• **Your instructions**
Whenever a line of the data below holds the string "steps", copy that line.
* * * * * * *
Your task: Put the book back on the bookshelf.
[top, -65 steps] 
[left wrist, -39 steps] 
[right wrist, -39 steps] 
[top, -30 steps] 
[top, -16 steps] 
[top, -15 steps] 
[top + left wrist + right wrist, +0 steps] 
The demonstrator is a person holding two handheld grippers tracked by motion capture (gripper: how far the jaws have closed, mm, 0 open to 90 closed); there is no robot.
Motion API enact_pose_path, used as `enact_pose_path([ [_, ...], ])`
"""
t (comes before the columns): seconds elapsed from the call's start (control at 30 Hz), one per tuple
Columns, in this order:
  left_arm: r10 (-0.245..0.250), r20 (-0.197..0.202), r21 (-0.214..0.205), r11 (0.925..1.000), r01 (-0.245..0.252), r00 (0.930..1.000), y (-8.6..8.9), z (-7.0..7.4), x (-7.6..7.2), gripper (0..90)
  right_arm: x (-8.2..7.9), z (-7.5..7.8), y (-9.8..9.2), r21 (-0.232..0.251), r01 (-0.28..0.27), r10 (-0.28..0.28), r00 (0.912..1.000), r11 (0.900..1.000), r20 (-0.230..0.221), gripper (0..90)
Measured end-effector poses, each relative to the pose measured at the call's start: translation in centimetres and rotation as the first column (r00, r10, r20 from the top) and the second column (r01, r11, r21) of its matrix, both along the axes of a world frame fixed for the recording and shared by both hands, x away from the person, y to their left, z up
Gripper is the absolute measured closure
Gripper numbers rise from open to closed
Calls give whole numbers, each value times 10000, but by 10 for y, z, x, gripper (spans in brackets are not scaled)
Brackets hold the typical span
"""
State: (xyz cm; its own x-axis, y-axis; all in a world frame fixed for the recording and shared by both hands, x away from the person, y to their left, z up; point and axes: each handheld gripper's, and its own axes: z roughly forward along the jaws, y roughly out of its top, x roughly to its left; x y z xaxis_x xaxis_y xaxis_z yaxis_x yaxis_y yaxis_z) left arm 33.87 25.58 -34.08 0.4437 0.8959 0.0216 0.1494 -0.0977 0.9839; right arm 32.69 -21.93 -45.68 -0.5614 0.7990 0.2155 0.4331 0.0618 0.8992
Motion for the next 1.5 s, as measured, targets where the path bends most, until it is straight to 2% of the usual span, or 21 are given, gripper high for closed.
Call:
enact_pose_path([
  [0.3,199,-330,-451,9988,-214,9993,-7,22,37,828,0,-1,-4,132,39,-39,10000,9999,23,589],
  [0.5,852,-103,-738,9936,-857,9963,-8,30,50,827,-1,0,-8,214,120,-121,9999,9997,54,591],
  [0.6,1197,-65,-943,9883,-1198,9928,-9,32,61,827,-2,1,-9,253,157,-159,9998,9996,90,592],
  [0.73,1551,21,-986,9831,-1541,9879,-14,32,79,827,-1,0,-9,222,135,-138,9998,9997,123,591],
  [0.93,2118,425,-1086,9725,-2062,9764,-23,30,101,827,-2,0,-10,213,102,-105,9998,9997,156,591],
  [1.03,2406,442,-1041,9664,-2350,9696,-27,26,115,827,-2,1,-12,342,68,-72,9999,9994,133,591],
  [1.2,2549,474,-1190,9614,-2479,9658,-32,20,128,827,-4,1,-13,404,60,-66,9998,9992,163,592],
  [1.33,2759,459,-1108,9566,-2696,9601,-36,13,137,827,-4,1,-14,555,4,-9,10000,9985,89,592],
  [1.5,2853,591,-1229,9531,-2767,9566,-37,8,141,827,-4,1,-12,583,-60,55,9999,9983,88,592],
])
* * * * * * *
• **Solution for this task**
[top, -65 steps] 
[left wrist, -39 steps] 
[right wrist, -39 steps] 
[top, -30 steps] 
[top, -16 steps] 
[top, -15 steps] 
[top + left wrist + right wrist, +0 steps] 

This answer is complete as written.